4 eggs, at room temperature
100g caster sugar
100g plain flour
1 tablespoon ingredient matcha powder
250ml whipped cream for filling
icing sugar for dusting
You’ll need swiss roll tin (10” x 15” or 13” x 9”)
1 Preheat a fan oven to 180ºC.
2 Whisk the eggs and caster sugar in an electric mixer for about 10 minutes until nice and fluffy.
3 Sieve the flour and matcha together a few times to make sure the matcha powder is completely mixed into the flour.
4 Using a large spoon gently fold the sieved flour into the egg and sugar mix.
5 Carefully line a baking tin with greaseproof paper and lightly grease with butter.

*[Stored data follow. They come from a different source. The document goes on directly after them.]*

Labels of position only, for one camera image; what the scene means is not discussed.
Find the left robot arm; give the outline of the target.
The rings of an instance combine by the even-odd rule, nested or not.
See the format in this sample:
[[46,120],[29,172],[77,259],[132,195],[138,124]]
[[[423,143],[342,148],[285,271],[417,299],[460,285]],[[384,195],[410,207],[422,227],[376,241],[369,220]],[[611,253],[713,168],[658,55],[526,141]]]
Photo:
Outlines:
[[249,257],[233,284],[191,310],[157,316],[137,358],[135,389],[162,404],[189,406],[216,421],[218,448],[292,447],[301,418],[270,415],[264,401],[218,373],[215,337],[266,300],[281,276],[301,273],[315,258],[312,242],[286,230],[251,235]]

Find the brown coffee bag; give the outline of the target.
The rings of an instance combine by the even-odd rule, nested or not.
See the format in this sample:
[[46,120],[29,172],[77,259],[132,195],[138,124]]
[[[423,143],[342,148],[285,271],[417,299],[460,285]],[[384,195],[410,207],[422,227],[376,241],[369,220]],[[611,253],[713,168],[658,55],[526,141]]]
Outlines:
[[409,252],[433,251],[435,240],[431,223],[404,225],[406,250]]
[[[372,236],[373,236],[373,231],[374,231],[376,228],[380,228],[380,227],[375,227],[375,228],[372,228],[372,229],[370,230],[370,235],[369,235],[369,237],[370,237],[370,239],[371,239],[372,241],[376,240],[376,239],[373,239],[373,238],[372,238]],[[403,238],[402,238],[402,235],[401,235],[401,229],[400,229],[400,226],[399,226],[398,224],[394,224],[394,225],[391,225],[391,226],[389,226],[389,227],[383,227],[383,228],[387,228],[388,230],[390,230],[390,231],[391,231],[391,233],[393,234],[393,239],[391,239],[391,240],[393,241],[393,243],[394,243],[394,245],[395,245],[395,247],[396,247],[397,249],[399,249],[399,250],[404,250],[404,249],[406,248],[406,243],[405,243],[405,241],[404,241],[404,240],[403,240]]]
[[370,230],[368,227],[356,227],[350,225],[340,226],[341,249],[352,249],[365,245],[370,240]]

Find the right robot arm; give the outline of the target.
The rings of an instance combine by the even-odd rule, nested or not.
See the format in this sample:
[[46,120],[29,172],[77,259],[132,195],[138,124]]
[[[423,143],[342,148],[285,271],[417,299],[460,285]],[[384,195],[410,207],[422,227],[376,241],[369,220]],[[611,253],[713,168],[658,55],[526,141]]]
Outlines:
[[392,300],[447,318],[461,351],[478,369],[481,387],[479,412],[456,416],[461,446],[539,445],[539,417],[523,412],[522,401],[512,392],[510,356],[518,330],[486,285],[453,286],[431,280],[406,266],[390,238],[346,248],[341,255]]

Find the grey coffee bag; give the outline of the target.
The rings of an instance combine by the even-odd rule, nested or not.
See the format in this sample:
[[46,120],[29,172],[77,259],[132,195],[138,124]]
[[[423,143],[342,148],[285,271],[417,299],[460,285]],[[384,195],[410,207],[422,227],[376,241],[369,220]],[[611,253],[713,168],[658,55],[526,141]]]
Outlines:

6 Pour the batter into the baking tin, using a spatula to gently even it out.
7 Bake in the oven for 10 to 15 minutes or until a skewer/sharp knife inserted comes out clean.
8 Remove from the oven and allow to cool for a few minutes in the baking tin.
9 Turn the cake over onto a clean tea towel, then carefully peel off the greaseproof paper.
10 Roll the cake in the tea towel and allow to cool (this will avoid it breaking later).
11 Unfold the cake when it is cool and spread the whipped cream evenly on the cake.
12 Roll again and dust with icing sugar. Put in the fridge until ready to eat.
The past few years has seen an increasing interest in bone broths due to their amazing health benefits. This recipe is similar to a standard chicken stock recipe but I’ve added a few ingredients to give a Japanese flavour and umami to the stock, including kombu (kelp) seaweed. After cooling the stock you can remove the thin layer of fat sitting on the surface of the liquid. Then it can be stored in the fridge for a few days or it can be frozen.
Makes 1 litre
1½ litres cold water
dried kombu (kelp), a postcard sized piece
raw whole chicken carcass
1 large carrot, peeled and roughly chopped
1 leek, washed and roughly chopped
1 thumb-size piece of ginger, cut into slices
2 tablespoons sake (optional)
1. Place 1½ litres of cold water and dried kombu in a large saucepan. Set aside for at least 20 minutes to allow the water to absorb the umami from the seaweed.
2. Add the chicken carcass, carrot, leek, ginger and sake to the saucepan.
3. Bring to the boil and immediately reduce to a simmer.
4. Use a ladle to remove any foam from the top of the water and cover with a lid.
5. Continue to simmer for at least 1 hour and for up to 3 hours on a low–medium heat.
6. You should have a little over 1 litre of chicken stock left depending on how long it’s been simmering.
7. Strain the stock through a sieve and allow to cool. 8 Store in the fridge for a few days or freeze.